A lot of people struggle with obesity or being overweight. While durable, the human body is not designed to carry high amounts of weight. The excess pounds makes it work harder to complete certain processes and also increases likelihood of premature death or health issues. While there are some who lose weight through changing diet and adding in more exercise, others need more. Weight loss surgery NJ may be an option and is available through many professionals practicing in Ridgewood, NJ.

More than one type of weight loss surgery is available. Still, most of these strive to reduce intake of food and drinks so that people can lose weight. Certain procedures will impact how nutrients are absorbed and the general process of digestion. All procedures come with potential dangers. With these procedures, people are susceptible to blood clots, infections and hernias.

Research is key and should be done by patients. It is also encouraged that they consult with doctors, especially to discuss questions and concerns. Surgeons will do assessments of patients to make sure they are fit for the surgery and determine the best course of action. They will also give them information on what to expect throughout the entire process.

It is important to note that results will differ by situation. Every surgery is expected to have its own cons and pros. Many people expect to lose the weight fast after these surgeries but may gain some of it back and balance over time. People who follow their diet and exercise plans should find this to be a success. Follow-up appointments will be required for these patients for the rest of their lives.

Ideal candidates for weight loss surgery are obese or overweight. They should be adults, although some teens who are extremely overweight may get approval. Usually they have one or multiple medical problems that are the result of their weight. They are fully aware of the risks involve, as well as the possible benefits. It is essential that they have made a strong commitment to follow through with this process, especially after the surgery is complete. People should do research and consult with their doctors when considering their options.

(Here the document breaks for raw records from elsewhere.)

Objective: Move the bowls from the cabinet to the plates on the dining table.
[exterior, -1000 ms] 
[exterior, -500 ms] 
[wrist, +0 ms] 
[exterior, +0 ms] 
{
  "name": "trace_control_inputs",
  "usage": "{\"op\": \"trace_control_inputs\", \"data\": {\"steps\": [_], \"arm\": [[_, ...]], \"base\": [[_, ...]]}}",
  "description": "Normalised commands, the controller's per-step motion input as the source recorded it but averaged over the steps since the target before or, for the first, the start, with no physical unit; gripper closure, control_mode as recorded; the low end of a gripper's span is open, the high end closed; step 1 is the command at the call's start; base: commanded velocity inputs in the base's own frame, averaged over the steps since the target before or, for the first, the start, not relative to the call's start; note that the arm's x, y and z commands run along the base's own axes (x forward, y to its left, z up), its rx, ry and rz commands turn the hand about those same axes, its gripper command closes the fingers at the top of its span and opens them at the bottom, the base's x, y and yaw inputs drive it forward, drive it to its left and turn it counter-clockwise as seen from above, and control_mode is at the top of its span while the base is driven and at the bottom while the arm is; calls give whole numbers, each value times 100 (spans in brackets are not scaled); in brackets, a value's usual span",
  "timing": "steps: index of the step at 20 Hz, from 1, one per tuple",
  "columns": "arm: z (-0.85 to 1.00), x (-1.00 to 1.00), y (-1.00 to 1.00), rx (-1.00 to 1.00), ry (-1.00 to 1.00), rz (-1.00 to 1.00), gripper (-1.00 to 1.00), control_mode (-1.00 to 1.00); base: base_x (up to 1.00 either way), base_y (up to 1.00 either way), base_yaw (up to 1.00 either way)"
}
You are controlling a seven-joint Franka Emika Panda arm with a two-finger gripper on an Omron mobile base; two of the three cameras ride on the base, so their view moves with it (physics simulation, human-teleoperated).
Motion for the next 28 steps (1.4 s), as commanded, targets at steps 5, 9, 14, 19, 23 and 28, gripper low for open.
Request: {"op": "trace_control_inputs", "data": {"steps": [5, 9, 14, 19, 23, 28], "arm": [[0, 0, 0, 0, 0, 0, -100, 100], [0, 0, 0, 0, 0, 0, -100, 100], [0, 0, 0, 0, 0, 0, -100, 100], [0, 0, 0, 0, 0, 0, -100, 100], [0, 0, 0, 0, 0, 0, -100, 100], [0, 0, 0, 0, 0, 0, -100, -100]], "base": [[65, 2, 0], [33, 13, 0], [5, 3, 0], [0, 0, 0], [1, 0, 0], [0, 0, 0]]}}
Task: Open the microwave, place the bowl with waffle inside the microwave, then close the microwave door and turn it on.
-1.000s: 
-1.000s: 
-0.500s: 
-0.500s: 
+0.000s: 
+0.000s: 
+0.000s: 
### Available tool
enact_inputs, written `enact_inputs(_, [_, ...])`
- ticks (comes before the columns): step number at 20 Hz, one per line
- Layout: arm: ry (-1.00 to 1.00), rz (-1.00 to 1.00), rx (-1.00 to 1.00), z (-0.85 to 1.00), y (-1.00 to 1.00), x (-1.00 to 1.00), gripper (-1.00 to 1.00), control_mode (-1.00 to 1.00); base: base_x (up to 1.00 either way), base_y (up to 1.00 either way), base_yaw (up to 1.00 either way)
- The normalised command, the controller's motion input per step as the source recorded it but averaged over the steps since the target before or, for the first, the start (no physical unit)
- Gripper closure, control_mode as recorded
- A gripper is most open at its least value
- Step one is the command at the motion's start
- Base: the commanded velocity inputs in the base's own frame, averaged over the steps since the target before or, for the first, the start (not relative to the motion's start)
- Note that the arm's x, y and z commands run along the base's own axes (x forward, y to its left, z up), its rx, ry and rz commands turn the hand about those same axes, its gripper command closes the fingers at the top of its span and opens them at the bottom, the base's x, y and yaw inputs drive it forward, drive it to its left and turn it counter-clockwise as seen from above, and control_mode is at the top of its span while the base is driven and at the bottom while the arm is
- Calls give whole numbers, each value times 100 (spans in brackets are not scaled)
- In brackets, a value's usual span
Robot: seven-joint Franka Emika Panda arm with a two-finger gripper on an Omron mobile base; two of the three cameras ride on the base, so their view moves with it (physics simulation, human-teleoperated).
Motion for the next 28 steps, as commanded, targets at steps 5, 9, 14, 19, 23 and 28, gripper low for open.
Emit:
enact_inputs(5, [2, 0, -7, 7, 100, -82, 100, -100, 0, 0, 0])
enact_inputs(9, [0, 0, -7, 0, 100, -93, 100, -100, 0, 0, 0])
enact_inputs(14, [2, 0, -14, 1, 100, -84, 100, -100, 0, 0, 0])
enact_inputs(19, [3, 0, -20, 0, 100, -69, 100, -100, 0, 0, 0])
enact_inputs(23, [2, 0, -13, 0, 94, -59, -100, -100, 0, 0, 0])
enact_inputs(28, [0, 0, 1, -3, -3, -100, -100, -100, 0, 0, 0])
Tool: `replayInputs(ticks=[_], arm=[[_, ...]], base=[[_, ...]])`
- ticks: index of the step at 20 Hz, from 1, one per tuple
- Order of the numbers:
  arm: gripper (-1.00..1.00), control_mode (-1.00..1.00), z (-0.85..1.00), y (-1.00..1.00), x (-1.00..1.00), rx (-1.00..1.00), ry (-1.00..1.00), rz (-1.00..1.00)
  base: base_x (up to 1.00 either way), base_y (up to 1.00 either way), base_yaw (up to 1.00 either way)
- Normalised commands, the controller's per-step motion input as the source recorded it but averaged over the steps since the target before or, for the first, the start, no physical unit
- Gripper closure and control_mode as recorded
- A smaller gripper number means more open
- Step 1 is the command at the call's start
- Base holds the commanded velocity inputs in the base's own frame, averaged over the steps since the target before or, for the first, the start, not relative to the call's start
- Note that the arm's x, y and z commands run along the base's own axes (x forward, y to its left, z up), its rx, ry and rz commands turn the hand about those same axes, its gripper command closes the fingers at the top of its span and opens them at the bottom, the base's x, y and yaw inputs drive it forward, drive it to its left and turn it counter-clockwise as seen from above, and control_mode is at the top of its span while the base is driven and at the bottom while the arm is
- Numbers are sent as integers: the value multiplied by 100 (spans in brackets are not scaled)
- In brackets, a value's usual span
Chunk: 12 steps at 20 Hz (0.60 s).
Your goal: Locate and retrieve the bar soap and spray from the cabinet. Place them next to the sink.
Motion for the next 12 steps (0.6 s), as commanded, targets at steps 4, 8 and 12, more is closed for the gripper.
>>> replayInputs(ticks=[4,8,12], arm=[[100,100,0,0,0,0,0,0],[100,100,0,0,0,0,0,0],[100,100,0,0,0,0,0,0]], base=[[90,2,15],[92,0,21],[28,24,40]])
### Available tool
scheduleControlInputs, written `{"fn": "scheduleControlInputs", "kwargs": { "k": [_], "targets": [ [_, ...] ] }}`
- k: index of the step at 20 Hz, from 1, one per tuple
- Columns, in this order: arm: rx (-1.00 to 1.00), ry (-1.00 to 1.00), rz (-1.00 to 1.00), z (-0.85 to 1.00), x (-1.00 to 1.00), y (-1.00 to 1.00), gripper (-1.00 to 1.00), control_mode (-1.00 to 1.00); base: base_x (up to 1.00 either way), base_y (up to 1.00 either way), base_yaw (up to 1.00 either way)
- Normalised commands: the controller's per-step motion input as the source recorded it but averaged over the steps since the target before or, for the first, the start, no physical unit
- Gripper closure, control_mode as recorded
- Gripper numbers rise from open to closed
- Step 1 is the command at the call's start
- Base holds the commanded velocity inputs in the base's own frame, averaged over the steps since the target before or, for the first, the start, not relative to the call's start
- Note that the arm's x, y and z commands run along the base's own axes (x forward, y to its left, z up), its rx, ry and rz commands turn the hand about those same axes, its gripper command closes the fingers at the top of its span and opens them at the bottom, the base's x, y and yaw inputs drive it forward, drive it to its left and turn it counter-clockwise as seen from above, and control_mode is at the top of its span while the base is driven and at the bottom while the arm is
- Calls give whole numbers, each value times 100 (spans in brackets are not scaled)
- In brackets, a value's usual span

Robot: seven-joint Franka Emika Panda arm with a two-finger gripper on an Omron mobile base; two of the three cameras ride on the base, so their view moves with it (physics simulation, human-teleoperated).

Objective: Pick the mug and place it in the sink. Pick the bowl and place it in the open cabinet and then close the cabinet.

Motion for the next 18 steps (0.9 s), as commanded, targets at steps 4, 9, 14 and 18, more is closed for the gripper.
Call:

Gastric sleeve, duodenal switch, gastric bypass and adjustable gastric band are found of the most common surgeries used for these purposes. These processes involve some level of stomach and small intestine alteration. Gastric bypass is done to keep a small pouch of stomach that can hold little amounts. Foods and drinks will bypass the stomach, instead being fed into the pouch and to the small intestine.

The adjustable gastric band procedure is when a small band is put around the top area of the stomach. This is, as the name suggests, adjustable and can be changed based on patient needs. The band can regulate how much food can be consumed. Gastric sleeve is a process that involves removing some of the stomach. A narrow, small section at the top will remain. This is also ideal for people who want to curb ghrelin, which is known as the hunger hormone.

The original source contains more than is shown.